** DATA EXCERPT follows **
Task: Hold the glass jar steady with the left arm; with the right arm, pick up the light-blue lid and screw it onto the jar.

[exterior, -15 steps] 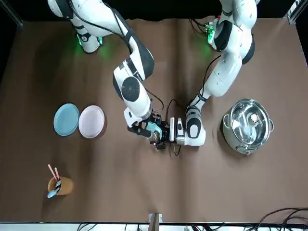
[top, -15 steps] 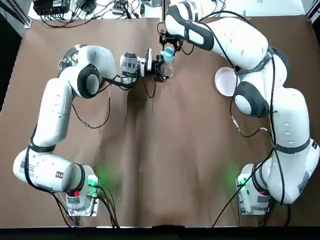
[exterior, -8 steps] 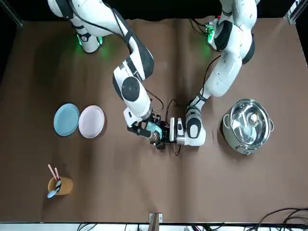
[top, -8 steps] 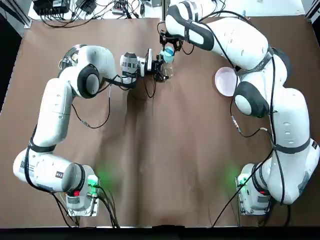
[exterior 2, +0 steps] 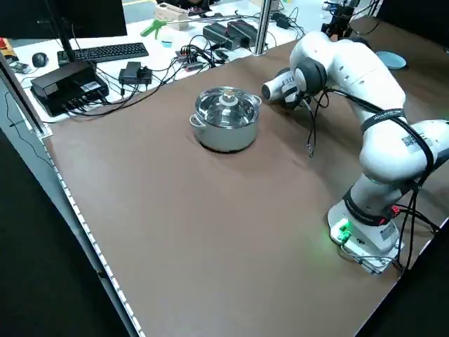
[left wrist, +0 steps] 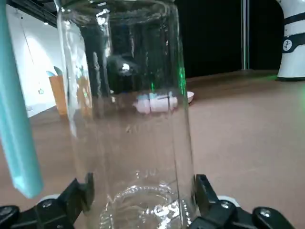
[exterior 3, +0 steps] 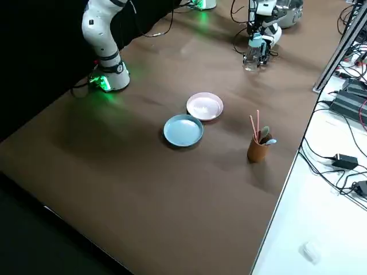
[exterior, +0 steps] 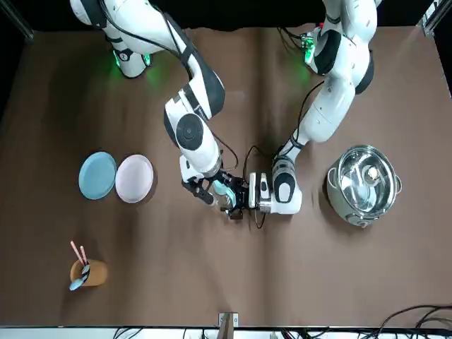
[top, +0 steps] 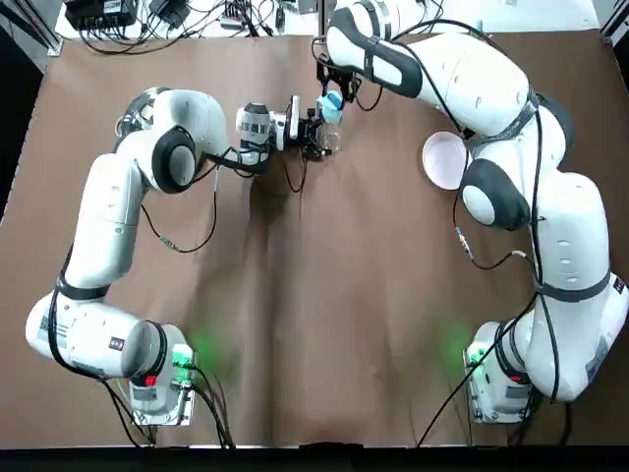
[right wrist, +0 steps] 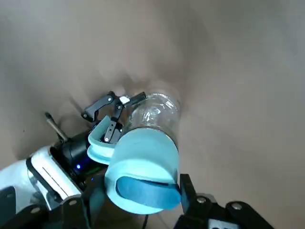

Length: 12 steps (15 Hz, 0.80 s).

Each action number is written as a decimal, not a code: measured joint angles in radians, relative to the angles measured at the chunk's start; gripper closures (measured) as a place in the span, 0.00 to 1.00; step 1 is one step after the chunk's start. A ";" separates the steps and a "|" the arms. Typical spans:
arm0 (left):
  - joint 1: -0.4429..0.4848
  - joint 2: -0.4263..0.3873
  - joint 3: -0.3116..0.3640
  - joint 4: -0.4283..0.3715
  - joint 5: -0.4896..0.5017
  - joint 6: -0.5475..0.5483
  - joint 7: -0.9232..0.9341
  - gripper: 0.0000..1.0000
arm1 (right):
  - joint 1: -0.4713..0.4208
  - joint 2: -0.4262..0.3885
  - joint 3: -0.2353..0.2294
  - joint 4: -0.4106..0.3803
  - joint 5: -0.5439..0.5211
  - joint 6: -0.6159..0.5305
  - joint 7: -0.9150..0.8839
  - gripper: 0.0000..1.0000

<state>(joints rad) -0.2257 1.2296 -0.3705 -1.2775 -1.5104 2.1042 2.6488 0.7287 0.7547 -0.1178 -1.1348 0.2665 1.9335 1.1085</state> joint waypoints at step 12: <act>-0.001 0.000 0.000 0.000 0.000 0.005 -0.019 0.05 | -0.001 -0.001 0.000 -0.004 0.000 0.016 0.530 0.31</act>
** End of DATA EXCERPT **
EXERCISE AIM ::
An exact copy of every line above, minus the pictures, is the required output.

EXERCISE SOLUTION ::
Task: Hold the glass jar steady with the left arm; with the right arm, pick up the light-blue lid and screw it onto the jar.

[exterior, -15 steps] 
[top, -15 steps] 
[exterior, -8 steps] 
[top, -8 steps] 
[exterior 2, +0 steps] 
[left wrist, +0 steps] 
[exterior 3, +0 steps] 
[exterior, +0 steps] 
[top, +0 steps] 
[right wrist, +0 steps] 

Length: 12 steps (15 Hz, 0.80 s).

Each action number is written as a decimal, not a code: measured joint angles in radians, relative to the angles measured at the chunk's start; gripper closures (measured) as a place in the span, 0.00 to 1.00; step 1 is one step after the chunk's start. A ";" separates the steps and a "|" the arms. Typical spans:
arm0 (left):
  - joint 1: -0.4429..0.4848
  - joint 2: -0.4263..0.3873
  - joint 3: -0.3116..0.3640
  - joint 4: -0.4283..0.3715
  - joint 5: -0.4896..0.5017
  - joint 6: -0.5475..0.5483
  - joint 7: -0.9232..0.9341
  - gripper: 0.0000..1.0000
arm1 (right):
  - joint 1: -0.4713..0.4208
  - joint 2: -0.4262..0.3885
  - joint 3: -0.2353..0.2294
  - joint 4: -0.4106..0.3803
  - joint 5: -0.5439..0.5211
  - joint 6: -0.6159..0.5305
  - joint 7: -0.9150..0.8839
  - gripper: 0.0000..1.0000

<state>(joints rad) -0.2257 1.2296 -0.3705 -1.2775 -1.5104 2.1042 2.6488 0.7287 0.7547 -0.1178 -1.1348 0.2665 1.9335 1.1085</state> joint waypoints at step 12: <act>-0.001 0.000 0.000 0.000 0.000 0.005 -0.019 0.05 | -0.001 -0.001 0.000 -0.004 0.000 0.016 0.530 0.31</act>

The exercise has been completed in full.